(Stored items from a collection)
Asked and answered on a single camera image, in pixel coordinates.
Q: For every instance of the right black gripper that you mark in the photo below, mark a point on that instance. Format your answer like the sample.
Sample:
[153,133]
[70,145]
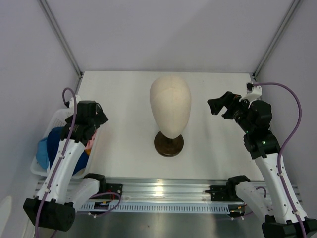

_REQUIRED ACTION_
Your copy must start at the line that holds "Q: For every" and end at the last line of the data, both included; it must contain no pictures.

_YOUR SOLUTION_
Q: For every instance of the right black gripper that you mark in the photo below, mark a point on that instance. Format your answer like the sample.
Sample:
[153,133]
[70,145]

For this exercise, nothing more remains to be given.